Humans learn behaviour, tools, and techniques from each other. This shared body of knowledge is culture and we all have it. Don’t let judgy snobs tell you otherwise. In fact, culture is fundamental to human survival. It means each generation doesn’t start from scratch. Instead, they can learn from (and build upon) the work of others. This is the secret to our success.
But it turns out we aren’t the only ones who do this. Different chimp groups also seem to have culture. A series of behaviours they share that aren’t the result of environment or genetics. Since this discovery people have argued about how similar this chimp culture is to our own. Can it even be labelled culture?
Nearly 20 years after chimps first got called cultural and the debate is still ongoing. In fact, recent discoveries suggest that chimps aren’t even sharing behaviours with each other. Instead, the similarities are (sort of) coincidence, and the whole idea of cultural chimps is a mistake.
Do they have a point?
Critiquing chimp culture
The key discovery is fairly profound. A chimp scooped bread out of the water with a stick all by itself! Dramatic right? In fact, a whole bunch of chimps were seen doing this. No wonder people think this discovery means the textbooks need a rewrite.
Think I’m being sarcastic? Only partially. The significance here is the chimps were independent. Wild chimps also scoop stuff out of the water with a stick. In these cases, the chimps will use a stick to scoop up algae off the surface of the water. Some say this behaviour is part of their culture.
But like I said, in this case, the chimps examined were independent. Most were born in a lab and never learnt how to water scoop. Yet when presented with bread in water they soon learnt how to scoop it out with sticks. Ultimately, chimps from two captive groups figured out how to water scoop. Since it can’t be ruled out that others in the group saw what the “discoverer” was doing, only two chimp inventors can be confirmed.
What’s all this got to do with culture? Well, the researchers who teased chimps with wet bread suggest this provides evidence that chimp culture is actually the result of ZLS. This stands for “zone of latent solutions” and is essentially the idea that every chimp could figure out every part of chimp culture, but for some reason doesn’t. However, when prompted by the environment or seeing another chimp, they delve into this repertoire and pull out a “new” behaviour.

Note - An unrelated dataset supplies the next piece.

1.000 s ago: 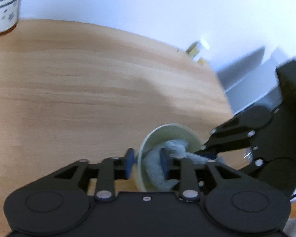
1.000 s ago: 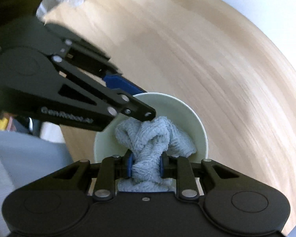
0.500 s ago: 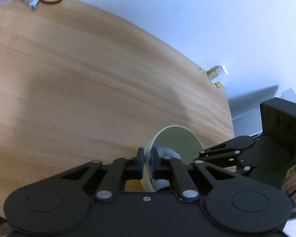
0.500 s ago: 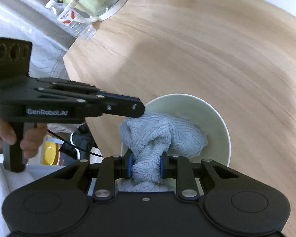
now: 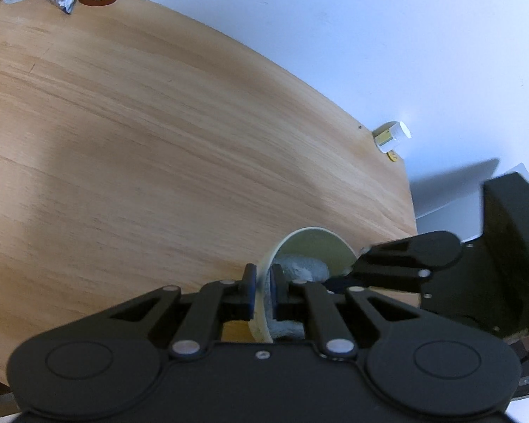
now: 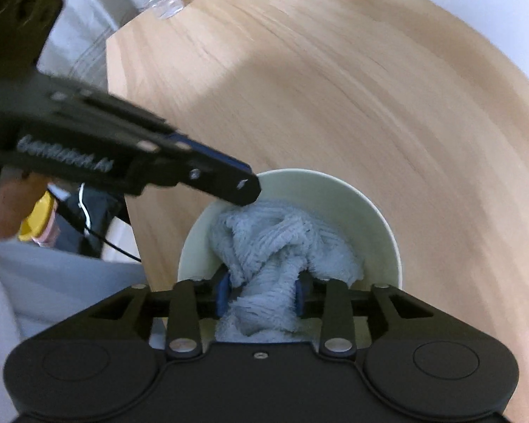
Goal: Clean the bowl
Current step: 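Rub the grey towel along the bowl's inner wall with the right gripper while the left holds the rim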
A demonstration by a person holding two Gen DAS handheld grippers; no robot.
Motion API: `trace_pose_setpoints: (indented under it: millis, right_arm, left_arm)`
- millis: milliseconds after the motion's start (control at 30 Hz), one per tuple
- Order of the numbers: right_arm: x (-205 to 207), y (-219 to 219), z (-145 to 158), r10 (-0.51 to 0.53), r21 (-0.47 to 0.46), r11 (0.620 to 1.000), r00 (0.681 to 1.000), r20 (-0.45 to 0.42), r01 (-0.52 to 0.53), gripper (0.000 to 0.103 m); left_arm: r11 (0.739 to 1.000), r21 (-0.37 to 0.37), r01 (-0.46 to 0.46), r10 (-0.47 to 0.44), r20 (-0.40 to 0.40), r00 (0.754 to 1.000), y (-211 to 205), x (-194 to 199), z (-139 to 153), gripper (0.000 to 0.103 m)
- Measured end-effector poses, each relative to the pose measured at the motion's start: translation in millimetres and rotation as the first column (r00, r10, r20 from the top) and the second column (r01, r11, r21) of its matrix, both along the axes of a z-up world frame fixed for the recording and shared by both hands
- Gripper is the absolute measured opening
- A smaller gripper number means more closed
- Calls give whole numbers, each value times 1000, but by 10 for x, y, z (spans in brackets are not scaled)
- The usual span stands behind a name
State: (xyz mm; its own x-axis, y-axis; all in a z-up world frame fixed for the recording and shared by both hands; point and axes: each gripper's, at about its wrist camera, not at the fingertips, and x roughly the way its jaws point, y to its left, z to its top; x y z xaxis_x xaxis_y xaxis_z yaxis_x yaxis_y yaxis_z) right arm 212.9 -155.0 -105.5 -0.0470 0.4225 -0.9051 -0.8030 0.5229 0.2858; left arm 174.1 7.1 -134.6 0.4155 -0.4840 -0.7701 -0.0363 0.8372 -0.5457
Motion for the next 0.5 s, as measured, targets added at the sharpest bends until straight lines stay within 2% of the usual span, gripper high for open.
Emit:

The gist being that different chimp groups use different parts of their ZLS depending on their local environment and culture. This creates the false appearance of a shared culture.
Taking chimps down a peg
Of course, all this isn’t to say chimps don’t have culture. In fact, the researchers behind the wet bread suggest cultural mechanisms may be what causes a part of ZLS to become dominant in a group. The issue is that the inventiveness and learning required for this to happen has been exaggerated because this behaviour already exists “within them”. All they had to do was believe in themselves.
Disney plotlines aside, does this critique of cultural chimpanzees have any merit? I’m not convinced.
If chimps did have this innate repertoire they were drawing from, you should see chimps in the same circumstances doing the same thing. Whilst this did happen here, it doesn’t always. For instance, different groups use different tools to get honey out of logs. Even algae fishing, the behaviour examined here, can vary between groups. Chimps at two nearby sites in Guinea both use sticks to fish for algae. But they modify sticks into different tools to be used in different ways.
And this isn’t even talking about the double standard. Looking around at human culture there are countless examples of things being independently invented by naive individuals. Farming was independently discovered by multiple groups, as was the later finding that you can get milk from your farmed animals. Yet I’m not sure anyone would take this to mean that humans have some innate farming ability, or that farming doesn’t count as part of our culture.
In fact, there’s an entire field dedicated to recreating ancient technology from scratch. It would be absurd to suggest that each of their findings is evidence of some innate technical repertoire of humans. But when chimps are seen making independent discoveries of the same thing, it’s a strike against their culture.
Bandini, E. and Tennie, C., 2017. Spontaneous reoccurrence of “scooping”, a wild tool-use behaviour, in naïve chimpanzees. PeerJ, 5, p.e3814.
Boesch, C., Kalan, A.K., Agbor, A., Arandjelovic, M., Dieguez, P., Lapeyre, V. and Kühl, H.S., 2017. Chimpanzees routinely fish for algae with tools during the dry season in Bakoun, Guinea. American journal of primatology, 79(3), pp.1-7.
Whiten, A., Goodall, J., McGrew, W.C., Nishida, T., Reynolds, V., Sugiyama, Y., Tutin, C.E., Wrangham, R.W. and Boesch, C., 1999. Cultures in chimpanzees. Nature, 399(6737), pp.682-685.